▶ Given entries

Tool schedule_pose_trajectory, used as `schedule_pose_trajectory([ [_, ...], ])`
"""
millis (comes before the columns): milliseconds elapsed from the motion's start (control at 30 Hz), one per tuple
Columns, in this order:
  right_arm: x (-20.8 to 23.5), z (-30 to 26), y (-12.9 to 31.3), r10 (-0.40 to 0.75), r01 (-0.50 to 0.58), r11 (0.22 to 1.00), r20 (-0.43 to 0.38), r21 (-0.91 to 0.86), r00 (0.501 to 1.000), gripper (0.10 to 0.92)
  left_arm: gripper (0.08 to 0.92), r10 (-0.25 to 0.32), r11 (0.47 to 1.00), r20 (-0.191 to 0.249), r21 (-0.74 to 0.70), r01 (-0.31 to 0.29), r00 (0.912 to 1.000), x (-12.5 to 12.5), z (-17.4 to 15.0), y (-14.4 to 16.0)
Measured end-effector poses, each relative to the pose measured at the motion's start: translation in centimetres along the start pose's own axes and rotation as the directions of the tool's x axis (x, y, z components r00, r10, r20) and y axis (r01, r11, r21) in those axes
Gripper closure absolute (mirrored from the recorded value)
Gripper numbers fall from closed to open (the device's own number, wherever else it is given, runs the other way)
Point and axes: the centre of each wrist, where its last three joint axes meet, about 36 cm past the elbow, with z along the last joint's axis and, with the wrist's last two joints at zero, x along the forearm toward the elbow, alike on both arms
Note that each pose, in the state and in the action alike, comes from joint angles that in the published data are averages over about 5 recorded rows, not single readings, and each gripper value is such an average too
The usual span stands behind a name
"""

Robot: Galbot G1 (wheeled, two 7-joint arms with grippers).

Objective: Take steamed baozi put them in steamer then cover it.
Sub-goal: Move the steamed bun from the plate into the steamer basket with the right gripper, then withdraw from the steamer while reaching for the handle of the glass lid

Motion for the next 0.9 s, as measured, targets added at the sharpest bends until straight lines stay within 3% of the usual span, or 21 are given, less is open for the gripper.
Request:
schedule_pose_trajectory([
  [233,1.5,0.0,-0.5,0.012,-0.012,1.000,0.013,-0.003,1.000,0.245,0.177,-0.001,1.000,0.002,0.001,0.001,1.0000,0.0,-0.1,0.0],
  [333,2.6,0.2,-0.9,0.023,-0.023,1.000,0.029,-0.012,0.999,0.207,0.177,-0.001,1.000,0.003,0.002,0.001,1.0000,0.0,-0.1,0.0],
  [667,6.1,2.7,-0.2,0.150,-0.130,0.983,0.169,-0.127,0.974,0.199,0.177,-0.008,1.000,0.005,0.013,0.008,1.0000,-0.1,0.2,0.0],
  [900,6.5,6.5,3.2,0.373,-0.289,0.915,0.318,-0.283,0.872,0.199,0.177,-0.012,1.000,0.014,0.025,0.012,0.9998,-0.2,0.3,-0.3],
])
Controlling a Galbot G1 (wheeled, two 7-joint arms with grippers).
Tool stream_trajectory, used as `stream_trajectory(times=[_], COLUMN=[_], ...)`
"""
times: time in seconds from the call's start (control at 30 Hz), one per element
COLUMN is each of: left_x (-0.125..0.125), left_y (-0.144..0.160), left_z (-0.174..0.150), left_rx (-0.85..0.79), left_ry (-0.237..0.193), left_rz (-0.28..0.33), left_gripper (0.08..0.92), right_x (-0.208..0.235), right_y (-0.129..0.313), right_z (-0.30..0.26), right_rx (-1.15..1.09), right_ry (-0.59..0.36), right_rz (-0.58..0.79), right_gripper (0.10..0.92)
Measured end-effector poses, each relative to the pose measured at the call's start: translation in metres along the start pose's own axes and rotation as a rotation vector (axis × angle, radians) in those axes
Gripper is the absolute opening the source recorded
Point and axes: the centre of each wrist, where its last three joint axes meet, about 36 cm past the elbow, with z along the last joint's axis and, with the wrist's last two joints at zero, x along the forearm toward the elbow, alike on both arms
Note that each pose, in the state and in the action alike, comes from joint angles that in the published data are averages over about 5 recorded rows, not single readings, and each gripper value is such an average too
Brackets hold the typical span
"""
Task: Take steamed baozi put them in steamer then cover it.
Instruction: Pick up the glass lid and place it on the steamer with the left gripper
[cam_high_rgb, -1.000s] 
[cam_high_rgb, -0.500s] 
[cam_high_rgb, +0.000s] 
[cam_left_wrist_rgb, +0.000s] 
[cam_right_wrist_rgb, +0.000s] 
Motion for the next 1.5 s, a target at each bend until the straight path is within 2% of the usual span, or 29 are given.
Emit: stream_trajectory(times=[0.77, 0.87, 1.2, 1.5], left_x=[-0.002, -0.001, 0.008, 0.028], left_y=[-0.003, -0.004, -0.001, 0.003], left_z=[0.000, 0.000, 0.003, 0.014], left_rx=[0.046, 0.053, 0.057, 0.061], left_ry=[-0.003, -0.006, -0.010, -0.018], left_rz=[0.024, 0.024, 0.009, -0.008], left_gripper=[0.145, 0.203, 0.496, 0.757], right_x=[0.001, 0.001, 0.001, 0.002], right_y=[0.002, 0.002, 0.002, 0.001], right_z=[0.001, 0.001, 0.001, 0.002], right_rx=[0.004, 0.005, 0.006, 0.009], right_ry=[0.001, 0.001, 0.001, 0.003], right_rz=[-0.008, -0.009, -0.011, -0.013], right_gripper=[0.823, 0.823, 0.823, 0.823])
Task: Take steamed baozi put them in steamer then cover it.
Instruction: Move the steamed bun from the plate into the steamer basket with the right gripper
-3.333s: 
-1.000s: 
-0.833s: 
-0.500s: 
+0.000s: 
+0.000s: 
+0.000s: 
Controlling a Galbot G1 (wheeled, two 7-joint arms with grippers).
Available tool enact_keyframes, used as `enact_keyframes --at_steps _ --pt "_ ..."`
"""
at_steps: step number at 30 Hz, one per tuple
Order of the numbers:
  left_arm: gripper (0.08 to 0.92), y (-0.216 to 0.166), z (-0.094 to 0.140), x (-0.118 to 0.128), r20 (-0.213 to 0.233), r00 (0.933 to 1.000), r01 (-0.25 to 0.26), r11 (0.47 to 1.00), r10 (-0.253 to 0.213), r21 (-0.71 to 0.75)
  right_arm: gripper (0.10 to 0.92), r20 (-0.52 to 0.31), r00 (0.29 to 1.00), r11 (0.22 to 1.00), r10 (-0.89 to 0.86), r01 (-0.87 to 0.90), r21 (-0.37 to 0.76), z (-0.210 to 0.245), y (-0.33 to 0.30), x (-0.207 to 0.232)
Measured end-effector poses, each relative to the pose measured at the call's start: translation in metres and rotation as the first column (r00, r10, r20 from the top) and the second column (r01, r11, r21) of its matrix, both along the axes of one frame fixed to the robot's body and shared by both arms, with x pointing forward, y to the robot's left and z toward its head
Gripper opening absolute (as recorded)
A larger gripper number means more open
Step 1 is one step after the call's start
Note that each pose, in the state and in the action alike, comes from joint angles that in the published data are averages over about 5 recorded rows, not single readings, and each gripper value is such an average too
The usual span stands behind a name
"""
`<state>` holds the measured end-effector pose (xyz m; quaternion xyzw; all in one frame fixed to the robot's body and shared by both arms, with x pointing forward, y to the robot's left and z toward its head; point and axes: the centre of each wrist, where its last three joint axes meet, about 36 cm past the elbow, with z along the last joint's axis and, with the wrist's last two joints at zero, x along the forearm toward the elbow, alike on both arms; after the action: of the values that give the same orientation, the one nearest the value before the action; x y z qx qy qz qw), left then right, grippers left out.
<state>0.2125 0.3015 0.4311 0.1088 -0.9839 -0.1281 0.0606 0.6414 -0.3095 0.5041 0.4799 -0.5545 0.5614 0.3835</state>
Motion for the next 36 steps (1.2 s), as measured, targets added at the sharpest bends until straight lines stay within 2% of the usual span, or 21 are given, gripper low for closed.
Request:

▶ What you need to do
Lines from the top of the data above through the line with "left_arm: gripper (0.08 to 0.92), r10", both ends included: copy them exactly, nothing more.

▶ Result for this task
Tool schedule_pose_trajectory, used as `schedule_pose_trajectory([ [_, ...], ])`
"""
millis (comes before the columns): milliseconds elapsed from the motion's start (control at 30 Hz), one per tuple
Columns, in this order:
  right_arm: x (-20.8 to 23.5), z (-30 to 26), y (-12.9 to 31.3), r10 (-0.40 to 0.75), r01 (-0.50 to 0.58), r11 (0.22 to 1.00), r20 (-0.43 to 0.38), r21 (-0.91 to 0.86), r00 (0.501 to 1.000), gripper (0.10 to 0.92)
  left_arm: gripper (0.08 to 0.92), r10 (-0.25 to 0.32), r11 (0.47 to 1.00), r20 (-0.191 to 0.249), r21 (-0.74 to 0.70), r01 (-0.31 to 0.29), r00 (0.912 to 1.000), x (-12.5 to 12.5), z (-17.4 to 15.0), y (-14.4 to 16.0)

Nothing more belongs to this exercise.